The nurse, he said, did not read Ashmore’s vital signs before administering heart-slowing medication, and did not know his heart rate had already returned to normal naturally.

That, Smith said, caused the man’s heart rate to slow to a dangerous level, and alarms began to sound that should have alerted the staff to his condition.

At that point, he said, hospital personnel should have connected Ashmore’s pacemaker wires — left in his chest by his heart surgeon for precisely this purpose — to the pacemaker, but they did not.

After the third low-heart-rate alarm sounded, Smith said, Ashmore complained of leg pain, and hospital personnel administered to him a powerful narcotic that slowed his heart even more, to the point in which it stopped. He died three days later.

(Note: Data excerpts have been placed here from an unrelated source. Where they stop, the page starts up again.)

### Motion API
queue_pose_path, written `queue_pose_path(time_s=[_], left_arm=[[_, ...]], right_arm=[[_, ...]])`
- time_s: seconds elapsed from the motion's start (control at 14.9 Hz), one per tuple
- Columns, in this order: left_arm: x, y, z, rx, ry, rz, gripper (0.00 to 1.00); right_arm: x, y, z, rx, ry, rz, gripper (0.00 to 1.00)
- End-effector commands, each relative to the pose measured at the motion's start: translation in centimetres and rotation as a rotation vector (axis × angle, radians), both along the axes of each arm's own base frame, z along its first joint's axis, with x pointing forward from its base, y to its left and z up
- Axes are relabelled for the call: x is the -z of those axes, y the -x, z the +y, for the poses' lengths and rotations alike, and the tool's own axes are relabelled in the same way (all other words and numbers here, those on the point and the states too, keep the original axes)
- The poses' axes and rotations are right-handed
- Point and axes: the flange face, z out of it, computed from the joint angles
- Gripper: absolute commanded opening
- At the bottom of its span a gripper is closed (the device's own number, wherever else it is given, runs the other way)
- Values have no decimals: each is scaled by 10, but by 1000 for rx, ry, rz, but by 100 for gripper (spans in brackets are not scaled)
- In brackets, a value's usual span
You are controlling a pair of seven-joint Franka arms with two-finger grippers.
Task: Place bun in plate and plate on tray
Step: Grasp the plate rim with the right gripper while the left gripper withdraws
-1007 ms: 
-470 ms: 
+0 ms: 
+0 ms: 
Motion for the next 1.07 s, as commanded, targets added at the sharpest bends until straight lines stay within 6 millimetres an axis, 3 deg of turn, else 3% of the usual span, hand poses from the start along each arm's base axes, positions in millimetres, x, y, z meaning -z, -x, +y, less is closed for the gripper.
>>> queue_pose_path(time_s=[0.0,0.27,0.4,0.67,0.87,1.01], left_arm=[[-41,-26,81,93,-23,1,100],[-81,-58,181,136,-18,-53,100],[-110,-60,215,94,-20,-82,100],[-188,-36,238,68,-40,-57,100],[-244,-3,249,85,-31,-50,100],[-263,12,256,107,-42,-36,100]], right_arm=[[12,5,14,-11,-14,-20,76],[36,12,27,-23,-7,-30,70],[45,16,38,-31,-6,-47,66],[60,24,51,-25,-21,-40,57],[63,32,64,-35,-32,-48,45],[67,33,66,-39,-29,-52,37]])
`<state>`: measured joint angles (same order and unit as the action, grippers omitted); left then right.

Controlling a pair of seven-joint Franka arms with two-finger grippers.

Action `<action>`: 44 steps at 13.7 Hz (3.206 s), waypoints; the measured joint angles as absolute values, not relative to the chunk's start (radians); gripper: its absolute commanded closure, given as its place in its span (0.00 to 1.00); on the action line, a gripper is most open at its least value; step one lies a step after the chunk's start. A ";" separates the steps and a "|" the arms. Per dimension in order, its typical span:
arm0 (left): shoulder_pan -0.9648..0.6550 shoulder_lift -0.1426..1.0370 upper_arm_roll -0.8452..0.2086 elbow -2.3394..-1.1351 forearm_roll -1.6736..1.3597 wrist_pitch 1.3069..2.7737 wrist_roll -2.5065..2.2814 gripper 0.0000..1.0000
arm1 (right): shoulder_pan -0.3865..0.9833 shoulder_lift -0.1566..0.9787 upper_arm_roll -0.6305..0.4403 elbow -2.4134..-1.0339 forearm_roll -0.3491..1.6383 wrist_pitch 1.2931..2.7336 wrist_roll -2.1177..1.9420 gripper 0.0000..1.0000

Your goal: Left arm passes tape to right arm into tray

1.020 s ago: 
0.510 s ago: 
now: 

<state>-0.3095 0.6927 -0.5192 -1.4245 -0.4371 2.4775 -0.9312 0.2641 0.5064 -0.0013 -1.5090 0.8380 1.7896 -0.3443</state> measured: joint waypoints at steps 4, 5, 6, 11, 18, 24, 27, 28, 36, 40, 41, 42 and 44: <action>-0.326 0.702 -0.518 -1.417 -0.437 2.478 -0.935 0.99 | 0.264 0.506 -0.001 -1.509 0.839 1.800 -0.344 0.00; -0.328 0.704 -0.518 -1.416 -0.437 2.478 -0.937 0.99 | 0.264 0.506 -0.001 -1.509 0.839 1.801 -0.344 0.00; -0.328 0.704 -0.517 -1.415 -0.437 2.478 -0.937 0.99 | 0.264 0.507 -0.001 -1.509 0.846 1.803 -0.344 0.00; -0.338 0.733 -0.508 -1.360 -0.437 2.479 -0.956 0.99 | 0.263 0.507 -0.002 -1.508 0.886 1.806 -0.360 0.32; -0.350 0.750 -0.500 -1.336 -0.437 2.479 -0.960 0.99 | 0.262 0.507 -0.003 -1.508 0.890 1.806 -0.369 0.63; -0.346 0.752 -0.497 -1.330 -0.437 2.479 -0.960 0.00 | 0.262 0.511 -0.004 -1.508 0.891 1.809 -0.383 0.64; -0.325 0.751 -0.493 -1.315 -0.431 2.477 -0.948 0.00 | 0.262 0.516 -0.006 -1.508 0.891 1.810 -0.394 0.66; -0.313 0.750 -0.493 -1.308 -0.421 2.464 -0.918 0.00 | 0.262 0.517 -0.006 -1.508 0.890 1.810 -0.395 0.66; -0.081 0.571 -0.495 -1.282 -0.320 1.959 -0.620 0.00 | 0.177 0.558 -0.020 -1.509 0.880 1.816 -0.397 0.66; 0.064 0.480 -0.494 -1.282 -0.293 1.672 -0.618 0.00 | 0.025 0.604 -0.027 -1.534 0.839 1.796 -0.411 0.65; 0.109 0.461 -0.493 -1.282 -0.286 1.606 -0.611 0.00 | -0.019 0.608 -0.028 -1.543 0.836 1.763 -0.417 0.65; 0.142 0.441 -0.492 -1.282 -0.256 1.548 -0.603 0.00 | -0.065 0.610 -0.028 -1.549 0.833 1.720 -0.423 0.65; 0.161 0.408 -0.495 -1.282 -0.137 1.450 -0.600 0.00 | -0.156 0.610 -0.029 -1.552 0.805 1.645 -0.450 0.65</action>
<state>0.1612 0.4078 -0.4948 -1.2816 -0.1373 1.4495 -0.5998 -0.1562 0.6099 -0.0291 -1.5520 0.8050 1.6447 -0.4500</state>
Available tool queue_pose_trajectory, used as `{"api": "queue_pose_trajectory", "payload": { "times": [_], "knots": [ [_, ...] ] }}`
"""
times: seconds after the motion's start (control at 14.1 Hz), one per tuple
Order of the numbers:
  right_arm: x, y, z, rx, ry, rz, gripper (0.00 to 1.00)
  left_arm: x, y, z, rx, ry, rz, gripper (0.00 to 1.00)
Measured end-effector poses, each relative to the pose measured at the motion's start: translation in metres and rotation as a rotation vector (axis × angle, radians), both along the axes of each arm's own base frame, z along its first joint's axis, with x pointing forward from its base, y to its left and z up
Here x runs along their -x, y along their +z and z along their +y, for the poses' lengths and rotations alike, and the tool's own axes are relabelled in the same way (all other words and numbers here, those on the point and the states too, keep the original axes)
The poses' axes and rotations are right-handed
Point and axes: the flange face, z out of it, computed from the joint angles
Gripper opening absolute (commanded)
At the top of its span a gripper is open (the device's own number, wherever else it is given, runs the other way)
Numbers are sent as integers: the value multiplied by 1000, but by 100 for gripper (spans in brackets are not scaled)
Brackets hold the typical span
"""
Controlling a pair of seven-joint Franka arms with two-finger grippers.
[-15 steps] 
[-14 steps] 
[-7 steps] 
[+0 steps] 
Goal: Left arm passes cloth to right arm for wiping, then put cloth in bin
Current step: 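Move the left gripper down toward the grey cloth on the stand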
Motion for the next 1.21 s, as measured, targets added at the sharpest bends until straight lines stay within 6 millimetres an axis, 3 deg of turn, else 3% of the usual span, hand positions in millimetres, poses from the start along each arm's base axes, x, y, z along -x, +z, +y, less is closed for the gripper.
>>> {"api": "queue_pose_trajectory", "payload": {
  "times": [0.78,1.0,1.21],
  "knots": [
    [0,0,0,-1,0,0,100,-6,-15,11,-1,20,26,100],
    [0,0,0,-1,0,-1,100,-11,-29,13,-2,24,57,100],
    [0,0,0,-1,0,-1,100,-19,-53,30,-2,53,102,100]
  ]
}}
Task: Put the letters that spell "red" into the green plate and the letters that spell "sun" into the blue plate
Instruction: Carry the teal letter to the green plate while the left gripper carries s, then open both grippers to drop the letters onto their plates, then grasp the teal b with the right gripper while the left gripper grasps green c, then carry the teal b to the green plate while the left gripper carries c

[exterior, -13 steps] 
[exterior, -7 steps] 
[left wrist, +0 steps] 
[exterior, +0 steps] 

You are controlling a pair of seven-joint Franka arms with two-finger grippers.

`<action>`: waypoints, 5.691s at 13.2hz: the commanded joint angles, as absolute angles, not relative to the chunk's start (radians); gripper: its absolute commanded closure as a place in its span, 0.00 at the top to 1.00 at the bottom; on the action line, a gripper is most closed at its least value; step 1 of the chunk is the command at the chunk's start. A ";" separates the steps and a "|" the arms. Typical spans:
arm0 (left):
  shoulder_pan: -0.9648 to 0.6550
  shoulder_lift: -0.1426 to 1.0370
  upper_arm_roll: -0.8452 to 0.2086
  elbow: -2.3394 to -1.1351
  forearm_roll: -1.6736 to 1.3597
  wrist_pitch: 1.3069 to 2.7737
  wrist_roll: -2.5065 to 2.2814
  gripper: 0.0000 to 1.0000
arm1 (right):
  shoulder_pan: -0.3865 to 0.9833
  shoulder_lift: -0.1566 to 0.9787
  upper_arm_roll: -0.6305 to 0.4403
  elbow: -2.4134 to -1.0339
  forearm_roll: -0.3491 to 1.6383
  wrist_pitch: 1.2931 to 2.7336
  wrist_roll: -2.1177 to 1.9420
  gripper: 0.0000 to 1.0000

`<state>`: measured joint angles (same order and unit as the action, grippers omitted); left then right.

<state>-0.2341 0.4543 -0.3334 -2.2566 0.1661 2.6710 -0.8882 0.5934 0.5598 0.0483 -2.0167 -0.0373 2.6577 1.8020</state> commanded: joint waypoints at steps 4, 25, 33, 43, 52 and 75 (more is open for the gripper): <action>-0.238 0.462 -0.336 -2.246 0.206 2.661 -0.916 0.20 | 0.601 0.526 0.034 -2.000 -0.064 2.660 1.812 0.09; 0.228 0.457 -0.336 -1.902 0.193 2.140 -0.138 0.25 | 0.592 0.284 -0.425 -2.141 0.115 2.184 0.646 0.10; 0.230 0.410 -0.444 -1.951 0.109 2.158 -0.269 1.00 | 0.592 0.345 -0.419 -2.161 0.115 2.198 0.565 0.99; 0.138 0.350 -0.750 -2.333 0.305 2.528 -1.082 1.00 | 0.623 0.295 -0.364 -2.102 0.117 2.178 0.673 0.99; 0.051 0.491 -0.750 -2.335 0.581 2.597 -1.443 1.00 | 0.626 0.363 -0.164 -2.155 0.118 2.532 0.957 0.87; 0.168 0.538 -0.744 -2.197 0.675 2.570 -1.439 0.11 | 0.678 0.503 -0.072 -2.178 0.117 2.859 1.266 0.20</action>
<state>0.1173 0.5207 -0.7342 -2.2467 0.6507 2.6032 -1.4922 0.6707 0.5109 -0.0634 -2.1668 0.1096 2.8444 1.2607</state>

“Their lack of attention is precisely what caused his death,” Smith said. “That was not only supported by the experts we brought in to trial for that purpose, but also supported by the heart surgeon who successfully performed the heart surgery on him.”

Ashmore was survived by his wife, a son, two daughters and a grandson.

“It’s a bittersweet victory for them. The money is a representation of accountability, and the significant loss that they experienced and Mr. Ashmore experienced,” Smith said, adding the award was $5.8 million. “When I looked over at Mrs. Ashmore and I saw the tears in her eyes, I knew that what she most appreciated from hearing that verdict was the jury holding the hospital accountable for what happened.”